Published Paper

We propose and axiomatize the Rank-Dependent Inequality-Averse  model. The model highlights an important linkage, Guilt Moderation, between different other-regarding behaviors: when choices are risky, decision maker feels less guilt by assigning  more weight to the fairer outcomes, creating a tendency to exhibit self-centered (or altruistic) behavior when outcomes are mixed with a fairer (or unfairer) outcome. Our model provides a unifying explanation for two seemingly distinct reversal behaviors in moral wiggle room and ex-ante fairness for you. Moreover, we characterize guilt moderation with the reversal behaviors and risk preference for others.  Lastly, the model sheds light on self-other risk attitudes gap and increased envy in wage transparency.

Working Paper

Recommendations play an undeniable role in decision-making. The empirical literature argues that recommendation can influence demand  through  two distinct channels: i) by enlarging awareness (attention channel), or ii) by altering preferences (utility channel). In this paper, we develop a framework to study these two channels. We illustrate when and how one can distinguish through which channel the recommendations affect choices. We offer both deterministic and probabilistic models. While deterministic models aim to identify the basic observable behavioral differences between these two channels, our probabilistic models are suitable for econometric estimation, which is crucial for studying aggregate behavior used in empirical work.  Our parametric models offer unique identification under minimal data requirements. This enables  us to make out-of-sample predictions for counter factual analysis for policy design purposes. In addition, we offer simple and intuitive behavioral postulates characterizing each model so that one can test our models.
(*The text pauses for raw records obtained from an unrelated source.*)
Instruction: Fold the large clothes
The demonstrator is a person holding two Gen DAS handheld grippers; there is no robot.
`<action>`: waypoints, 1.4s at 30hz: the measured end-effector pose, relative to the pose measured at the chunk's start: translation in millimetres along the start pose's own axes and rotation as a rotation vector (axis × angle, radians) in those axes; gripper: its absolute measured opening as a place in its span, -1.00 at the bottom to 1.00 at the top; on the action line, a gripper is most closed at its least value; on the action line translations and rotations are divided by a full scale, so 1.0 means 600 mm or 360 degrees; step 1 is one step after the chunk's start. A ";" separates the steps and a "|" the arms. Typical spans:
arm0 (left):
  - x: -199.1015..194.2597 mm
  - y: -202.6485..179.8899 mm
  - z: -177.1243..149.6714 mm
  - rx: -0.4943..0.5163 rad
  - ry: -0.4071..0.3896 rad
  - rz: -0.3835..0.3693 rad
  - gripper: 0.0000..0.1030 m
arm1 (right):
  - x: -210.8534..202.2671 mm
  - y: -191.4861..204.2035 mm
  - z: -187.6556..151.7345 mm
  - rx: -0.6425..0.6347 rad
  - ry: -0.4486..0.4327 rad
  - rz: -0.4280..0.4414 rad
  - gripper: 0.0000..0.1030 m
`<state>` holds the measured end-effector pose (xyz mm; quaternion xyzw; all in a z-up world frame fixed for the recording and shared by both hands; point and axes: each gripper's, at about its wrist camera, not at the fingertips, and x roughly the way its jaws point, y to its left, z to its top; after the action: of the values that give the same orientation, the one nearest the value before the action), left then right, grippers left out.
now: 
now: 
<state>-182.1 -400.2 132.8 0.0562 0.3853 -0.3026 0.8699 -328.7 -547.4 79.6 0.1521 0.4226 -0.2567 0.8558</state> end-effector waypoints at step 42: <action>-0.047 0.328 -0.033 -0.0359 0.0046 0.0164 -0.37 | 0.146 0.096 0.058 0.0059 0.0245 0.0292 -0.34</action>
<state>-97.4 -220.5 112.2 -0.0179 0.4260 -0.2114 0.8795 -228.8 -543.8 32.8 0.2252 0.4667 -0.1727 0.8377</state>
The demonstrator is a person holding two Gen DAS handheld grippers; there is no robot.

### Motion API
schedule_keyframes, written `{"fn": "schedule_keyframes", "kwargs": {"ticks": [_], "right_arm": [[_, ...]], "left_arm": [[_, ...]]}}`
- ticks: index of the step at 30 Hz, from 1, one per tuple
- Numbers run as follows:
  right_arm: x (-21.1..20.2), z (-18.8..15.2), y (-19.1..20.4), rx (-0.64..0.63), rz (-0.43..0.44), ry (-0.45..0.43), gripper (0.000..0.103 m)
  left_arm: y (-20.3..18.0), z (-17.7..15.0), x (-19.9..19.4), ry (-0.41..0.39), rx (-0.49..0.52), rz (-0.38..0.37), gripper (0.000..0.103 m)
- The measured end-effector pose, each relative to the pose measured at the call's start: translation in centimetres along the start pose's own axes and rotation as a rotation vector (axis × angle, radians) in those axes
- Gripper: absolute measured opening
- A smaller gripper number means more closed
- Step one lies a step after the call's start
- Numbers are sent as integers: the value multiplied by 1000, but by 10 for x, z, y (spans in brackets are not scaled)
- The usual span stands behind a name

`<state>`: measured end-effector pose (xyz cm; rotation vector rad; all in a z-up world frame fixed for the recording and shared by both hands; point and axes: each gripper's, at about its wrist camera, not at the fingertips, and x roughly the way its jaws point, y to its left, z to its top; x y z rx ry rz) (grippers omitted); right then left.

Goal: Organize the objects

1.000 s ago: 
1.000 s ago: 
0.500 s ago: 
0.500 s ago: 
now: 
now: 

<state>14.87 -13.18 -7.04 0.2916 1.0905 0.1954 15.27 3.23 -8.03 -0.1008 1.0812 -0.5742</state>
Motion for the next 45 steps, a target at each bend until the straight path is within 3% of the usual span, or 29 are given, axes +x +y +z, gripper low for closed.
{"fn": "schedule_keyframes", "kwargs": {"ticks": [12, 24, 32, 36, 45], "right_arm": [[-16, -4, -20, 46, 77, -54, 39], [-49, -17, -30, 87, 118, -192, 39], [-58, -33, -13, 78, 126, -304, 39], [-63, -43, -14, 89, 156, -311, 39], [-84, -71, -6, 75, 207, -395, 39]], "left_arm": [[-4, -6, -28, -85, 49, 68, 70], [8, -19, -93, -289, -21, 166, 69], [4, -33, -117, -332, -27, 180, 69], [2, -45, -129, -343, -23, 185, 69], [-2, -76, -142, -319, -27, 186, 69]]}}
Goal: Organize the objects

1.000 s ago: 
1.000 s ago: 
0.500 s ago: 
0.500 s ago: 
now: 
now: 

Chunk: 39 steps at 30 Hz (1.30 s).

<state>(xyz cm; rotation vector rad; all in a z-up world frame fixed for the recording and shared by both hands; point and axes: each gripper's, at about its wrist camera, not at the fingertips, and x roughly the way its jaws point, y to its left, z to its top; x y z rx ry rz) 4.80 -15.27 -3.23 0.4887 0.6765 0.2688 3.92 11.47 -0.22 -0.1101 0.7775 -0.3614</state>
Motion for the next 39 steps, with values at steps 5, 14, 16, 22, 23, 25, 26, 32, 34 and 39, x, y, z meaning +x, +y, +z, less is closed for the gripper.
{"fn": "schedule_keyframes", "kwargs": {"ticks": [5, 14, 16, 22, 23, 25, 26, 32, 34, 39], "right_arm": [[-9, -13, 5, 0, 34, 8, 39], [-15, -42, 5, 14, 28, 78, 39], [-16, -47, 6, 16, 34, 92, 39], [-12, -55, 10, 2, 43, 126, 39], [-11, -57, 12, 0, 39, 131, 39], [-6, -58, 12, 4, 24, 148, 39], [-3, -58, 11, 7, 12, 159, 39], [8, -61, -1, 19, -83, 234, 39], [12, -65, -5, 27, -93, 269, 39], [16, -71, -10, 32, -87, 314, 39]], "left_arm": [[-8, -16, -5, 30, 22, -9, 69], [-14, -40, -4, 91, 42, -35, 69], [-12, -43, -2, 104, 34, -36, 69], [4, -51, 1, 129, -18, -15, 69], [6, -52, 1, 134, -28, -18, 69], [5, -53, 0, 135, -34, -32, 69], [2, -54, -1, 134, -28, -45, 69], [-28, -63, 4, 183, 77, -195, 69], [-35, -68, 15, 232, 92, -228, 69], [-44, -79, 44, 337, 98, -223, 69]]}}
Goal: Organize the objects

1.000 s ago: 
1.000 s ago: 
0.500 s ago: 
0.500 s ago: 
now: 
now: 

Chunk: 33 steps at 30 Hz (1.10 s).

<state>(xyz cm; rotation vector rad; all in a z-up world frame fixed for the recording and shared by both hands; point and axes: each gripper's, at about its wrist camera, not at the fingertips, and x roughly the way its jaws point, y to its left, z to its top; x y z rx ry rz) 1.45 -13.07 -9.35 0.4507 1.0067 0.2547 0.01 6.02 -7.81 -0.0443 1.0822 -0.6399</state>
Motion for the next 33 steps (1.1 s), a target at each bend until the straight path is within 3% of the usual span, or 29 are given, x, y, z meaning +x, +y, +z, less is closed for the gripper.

We introduce an Attention Overload Model that captures the idea that alternatives compete for the decision maker’s attention, and hence the attention frequency each alternative receives decreases as the choice problem becomes larger. Using this nonparametric restriction on the random attention formation, we show that a fruitful revealed preference theory can be developed, and provide testable implications on the observed choice behavior that can be used to partially identify the decision maker’s preference. Furthermore, we provide novel partial identification results on the underlying attention frequency, thereby offering the first nonparametric identification result of (a feature of) the random attention formation mechanism in the literature. Building on our partial identification results, for both preferences and attention frequency, we develop econometric methods for estimation and inference. Importantly, our econometric procedures remain valid even in settings with large number of alternatives and choice problems, an important feature of the economic environment we consider. We also provide a software package in R implementing our empirical methods, and illustrate them in a simulation study.

We propose and characterize the General Reciprocity Model in a framework of context-dependent choice. In the model, the second mover can establish their own rules or expectations regarding when or why to reciprocate. The model disentangles, while preserving, the unconditional baseline social preference from reciprocity: reciprocity occurs when people deviate from their baseline preference due to the context in which the first mover's choice is made. The revealed reciprocity result of the model coincides with the workhorse criterion to identify reciprocity in an experiment. Therefore, our model enables us to investigate the behavioral implication underlying this intuition. Moreover, we utilize the idea of Diminishing Sensitivity under Contextual Shrinkage to help identify reciprocity and baseline preference even when the ideal ``no context'' data are unavailable. Applications to several previous experiments on reciprocity are discussed for illustrating the identifications from the model.